§ TASK REQUIREMENTS: Using the data that follows, return exactly the lines from the one that contains "An item from" through the one that contains "Picture size 401", ends included.

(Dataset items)
┄┄┄┄┄┄┄┄┄┄┄┄┄┄┄┄┄┄┄┄

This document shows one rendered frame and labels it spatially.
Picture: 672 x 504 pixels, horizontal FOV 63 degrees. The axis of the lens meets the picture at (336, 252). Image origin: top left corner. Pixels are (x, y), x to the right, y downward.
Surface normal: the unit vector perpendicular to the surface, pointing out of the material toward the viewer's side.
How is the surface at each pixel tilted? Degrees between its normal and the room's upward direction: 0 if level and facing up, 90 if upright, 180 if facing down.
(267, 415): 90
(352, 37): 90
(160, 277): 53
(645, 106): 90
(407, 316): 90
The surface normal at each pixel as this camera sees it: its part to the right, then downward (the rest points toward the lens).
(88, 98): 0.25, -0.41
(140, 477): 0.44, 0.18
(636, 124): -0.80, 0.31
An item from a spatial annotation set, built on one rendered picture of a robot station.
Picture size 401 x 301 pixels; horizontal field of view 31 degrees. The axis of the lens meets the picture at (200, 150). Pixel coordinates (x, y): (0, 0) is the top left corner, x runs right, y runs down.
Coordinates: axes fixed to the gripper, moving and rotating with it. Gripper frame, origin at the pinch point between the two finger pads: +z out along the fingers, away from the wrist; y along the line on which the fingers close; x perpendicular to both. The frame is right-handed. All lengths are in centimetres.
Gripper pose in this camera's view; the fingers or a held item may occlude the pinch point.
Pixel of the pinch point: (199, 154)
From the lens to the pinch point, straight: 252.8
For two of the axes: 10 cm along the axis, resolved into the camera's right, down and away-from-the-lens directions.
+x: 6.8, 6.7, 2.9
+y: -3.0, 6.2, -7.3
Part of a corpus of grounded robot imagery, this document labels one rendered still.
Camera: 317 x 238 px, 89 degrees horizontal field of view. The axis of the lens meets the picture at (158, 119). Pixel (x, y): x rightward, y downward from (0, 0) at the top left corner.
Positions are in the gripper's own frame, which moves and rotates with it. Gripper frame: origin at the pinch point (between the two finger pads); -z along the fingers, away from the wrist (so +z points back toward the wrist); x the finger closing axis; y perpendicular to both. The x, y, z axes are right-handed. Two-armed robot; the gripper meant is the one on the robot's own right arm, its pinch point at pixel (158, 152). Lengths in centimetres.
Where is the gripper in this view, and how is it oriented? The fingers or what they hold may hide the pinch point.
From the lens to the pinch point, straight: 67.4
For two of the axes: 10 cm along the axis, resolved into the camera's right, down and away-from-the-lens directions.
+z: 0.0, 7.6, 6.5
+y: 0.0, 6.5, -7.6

┄┄┄┄┄┄┄┄┄┄┄┄┄┄┄┄┄┄┄┄

§ OUTPUT OF THE TASK:
An item from a spatial annotation set, built on one rendered picture of a robot station.
Picture size 401 x 301 pixels; horizontal field of view 31 degrees. The axis of the lens meets the picture at (200, 150). Pixel coordinates (x, y): (0, 0) is the top left corner, x runs right, y runs down.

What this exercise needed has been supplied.